▶ [Task statement]: Your output should be the lines from the start of the data through the line containing "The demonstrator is", exactly and nothing more.

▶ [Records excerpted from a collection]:

----------

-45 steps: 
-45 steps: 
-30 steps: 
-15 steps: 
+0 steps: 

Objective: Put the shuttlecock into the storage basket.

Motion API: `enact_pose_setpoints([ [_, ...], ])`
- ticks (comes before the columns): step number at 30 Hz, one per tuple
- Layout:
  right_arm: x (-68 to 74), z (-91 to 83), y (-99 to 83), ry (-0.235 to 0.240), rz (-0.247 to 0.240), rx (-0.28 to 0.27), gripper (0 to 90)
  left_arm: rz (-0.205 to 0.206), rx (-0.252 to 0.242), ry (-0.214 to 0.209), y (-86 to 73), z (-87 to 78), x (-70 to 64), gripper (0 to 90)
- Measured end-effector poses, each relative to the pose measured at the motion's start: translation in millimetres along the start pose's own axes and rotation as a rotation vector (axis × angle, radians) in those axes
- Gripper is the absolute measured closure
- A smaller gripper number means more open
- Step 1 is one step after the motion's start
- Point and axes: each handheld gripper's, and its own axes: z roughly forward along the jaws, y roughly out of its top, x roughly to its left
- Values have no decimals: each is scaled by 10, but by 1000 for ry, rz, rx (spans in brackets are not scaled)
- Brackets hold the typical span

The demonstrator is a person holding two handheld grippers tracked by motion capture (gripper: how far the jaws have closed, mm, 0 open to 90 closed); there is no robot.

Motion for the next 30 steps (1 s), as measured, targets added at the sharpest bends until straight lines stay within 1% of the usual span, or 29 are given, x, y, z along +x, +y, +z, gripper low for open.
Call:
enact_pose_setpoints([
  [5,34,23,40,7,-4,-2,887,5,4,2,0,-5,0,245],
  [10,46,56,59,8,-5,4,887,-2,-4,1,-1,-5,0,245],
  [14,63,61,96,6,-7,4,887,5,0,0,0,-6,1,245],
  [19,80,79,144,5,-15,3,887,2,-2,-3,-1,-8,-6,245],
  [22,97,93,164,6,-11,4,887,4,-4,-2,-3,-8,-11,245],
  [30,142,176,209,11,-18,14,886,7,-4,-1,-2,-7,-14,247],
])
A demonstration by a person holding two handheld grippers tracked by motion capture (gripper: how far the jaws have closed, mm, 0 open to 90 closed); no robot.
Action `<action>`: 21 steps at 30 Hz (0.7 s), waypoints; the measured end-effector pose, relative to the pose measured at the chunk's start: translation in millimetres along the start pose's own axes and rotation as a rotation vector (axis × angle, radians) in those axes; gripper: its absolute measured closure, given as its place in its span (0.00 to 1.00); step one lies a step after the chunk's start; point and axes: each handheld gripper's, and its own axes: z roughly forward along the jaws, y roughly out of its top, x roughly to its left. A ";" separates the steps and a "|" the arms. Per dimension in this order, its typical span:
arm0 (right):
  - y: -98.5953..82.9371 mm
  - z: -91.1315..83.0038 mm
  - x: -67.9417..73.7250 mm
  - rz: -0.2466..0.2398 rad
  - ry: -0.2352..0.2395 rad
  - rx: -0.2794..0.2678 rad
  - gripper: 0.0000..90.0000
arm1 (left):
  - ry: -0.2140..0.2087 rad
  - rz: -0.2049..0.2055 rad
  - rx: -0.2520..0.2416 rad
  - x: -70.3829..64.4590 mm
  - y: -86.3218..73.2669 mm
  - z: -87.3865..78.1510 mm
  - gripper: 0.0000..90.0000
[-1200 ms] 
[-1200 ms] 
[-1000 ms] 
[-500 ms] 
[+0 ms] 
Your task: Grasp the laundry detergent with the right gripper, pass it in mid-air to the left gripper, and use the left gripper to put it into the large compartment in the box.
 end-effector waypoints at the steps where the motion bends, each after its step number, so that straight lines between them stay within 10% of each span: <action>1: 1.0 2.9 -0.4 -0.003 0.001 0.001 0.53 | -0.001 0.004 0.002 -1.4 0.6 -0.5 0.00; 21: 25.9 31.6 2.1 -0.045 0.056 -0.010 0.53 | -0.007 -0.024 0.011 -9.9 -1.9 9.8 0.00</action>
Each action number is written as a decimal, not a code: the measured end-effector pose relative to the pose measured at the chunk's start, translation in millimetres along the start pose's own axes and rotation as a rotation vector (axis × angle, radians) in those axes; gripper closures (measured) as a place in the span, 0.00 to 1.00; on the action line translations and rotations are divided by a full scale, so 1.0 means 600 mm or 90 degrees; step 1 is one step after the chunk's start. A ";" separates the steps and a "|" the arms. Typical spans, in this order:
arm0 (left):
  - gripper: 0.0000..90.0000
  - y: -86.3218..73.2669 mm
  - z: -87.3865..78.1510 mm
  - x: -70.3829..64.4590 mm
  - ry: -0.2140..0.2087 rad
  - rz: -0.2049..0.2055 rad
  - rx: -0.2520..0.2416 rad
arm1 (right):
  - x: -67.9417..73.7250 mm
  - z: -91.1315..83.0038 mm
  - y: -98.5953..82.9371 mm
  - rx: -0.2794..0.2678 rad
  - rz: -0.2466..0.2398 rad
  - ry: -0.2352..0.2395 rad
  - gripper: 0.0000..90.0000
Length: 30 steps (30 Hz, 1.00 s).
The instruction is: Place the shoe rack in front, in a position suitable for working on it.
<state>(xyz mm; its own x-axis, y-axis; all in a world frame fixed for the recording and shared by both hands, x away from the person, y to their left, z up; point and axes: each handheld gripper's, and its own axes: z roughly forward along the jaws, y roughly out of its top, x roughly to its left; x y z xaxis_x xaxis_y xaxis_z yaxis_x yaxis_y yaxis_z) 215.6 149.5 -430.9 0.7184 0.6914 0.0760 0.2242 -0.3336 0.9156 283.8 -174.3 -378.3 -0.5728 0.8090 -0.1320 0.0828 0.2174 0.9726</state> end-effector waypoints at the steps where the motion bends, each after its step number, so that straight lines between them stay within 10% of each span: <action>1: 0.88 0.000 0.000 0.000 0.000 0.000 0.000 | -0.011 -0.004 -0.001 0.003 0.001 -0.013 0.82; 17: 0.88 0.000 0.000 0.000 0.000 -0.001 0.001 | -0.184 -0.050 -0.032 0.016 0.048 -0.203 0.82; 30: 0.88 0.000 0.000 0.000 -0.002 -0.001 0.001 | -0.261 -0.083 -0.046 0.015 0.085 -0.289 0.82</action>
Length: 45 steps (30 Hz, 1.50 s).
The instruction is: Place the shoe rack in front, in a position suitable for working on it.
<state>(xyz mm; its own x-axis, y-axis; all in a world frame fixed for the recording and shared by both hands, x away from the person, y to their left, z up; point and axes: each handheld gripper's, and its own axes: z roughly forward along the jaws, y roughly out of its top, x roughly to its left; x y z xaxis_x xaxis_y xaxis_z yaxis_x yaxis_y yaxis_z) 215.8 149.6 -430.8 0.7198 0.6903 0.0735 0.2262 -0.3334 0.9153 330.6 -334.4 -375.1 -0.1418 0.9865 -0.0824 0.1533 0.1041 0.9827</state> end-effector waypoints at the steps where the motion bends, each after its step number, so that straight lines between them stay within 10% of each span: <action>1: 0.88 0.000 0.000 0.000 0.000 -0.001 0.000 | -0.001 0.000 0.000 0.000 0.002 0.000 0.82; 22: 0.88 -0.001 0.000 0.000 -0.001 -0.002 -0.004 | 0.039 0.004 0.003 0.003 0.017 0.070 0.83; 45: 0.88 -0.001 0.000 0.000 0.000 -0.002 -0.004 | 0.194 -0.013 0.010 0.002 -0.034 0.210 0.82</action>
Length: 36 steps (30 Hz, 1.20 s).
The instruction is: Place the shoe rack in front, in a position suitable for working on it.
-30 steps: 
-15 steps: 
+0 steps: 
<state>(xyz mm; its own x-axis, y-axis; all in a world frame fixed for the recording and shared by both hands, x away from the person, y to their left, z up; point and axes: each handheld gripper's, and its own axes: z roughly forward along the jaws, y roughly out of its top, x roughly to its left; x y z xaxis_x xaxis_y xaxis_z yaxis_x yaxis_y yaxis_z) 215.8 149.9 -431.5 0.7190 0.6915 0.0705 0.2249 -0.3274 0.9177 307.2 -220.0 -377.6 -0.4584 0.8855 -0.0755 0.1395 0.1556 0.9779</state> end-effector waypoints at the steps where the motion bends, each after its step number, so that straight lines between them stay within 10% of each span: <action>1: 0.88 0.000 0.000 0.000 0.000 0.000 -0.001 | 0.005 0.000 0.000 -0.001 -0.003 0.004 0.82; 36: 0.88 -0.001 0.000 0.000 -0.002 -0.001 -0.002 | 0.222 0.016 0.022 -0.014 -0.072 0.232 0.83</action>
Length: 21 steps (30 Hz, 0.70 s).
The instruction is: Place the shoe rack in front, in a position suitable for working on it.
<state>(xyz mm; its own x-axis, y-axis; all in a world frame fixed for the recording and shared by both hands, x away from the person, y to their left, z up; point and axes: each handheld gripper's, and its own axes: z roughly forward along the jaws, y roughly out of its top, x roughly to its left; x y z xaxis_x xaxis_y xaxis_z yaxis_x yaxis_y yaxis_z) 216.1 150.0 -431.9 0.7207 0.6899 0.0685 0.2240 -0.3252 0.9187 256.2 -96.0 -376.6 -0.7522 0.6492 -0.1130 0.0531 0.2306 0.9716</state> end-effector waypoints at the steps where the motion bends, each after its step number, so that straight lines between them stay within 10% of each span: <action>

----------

▶ [Answer box]:
-45 steps: 
-45 steps: 
-30 steps: 
-15 steps: 
+0 steps: 

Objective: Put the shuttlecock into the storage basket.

Motion API: `enact_pose_setpoints([ [_, ...], ])`
- ticks (comes before the columns): step number at 30 Hz, one per tuple
- Layout:
  right_arm: x (-68 to 74), z (-91 to 83), y (-99 to 83), ry (-0.235 to 0.240), rz (-0.247 to 0.240), rx (-0.28 to 0.27), gripper (0 to 90)
  left_arm: rz (-0.205 to 0.206), rx (-0.252 to 0.242), ry (-0.214 to 0.209), y (-86 to 73), z (-87 to 78), x (-70 to 64), gripper (0 to 90)
- Measured end-effector poses, each relative to the pose measured at the motion's start: translation in millimetres along the start pose's own axes and rotation as a rotation vector (axis × angle, radians) in those axes
- Gripper is the absolute measured closure
- A smaller gripper number means more open
- Step 1 is one step after the motion's start
- Point and axes: each handheld gripper's, and its own axes: z roughly forward along the jaws, y roughly out of its top, x roughly to its left
- Values have no decimals: each is scaled by 10, but by 1000 for ry, rz, rx (spans in brackets are not scaled)
- Brackets hold the typical span

The demonstrator is a person holding two handheld grippers tracked by motion capture (gripper: how far the jaws have closed, mm, 0 open to 90 closed); there is no robot.

This output has come to an end.